Return the lines below that contain the word "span".

+++ Given information +++

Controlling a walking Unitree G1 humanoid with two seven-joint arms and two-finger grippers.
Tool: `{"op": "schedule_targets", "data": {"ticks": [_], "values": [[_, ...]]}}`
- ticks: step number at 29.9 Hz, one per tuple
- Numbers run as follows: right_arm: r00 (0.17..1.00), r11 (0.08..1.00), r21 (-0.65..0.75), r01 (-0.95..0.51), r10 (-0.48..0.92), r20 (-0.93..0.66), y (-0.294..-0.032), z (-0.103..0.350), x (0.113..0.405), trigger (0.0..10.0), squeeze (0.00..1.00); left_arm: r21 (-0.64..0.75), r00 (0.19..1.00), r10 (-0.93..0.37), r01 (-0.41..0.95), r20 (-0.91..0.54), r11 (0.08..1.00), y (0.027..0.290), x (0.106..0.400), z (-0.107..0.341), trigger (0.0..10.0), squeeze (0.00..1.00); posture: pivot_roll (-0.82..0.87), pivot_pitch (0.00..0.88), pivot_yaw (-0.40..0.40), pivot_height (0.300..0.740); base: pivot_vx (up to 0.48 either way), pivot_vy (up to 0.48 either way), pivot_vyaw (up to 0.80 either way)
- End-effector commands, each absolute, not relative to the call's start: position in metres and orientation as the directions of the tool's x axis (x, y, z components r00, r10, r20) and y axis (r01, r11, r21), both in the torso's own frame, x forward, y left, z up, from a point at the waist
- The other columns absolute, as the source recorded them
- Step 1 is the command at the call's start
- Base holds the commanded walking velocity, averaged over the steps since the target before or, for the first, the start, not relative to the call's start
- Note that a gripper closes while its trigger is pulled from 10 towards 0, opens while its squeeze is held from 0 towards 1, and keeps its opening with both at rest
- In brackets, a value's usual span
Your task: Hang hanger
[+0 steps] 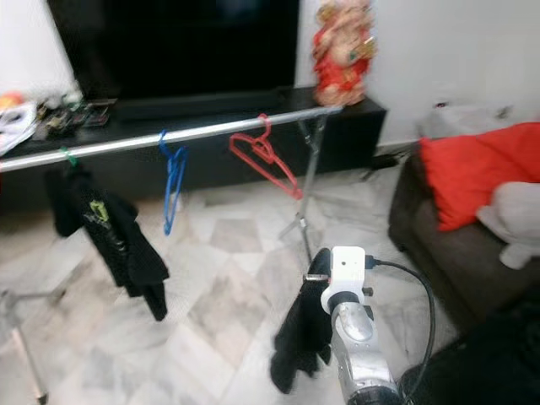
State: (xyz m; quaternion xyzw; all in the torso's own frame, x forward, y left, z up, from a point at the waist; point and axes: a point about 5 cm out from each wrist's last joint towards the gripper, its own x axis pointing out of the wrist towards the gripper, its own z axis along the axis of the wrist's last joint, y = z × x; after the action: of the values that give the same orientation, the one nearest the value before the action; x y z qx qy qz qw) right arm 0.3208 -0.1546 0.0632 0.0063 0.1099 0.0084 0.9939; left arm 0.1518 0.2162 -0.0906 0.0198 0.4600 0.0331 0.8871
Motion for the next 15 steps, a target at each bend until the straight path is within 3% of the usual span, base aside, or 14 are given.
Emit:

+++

■ **Solved exercise**
- In brackets, a value's usual span
Motion for the next 15 steps, a target at each bend until the straight path is within 3% of the usual span, base aside, or 14 are given.

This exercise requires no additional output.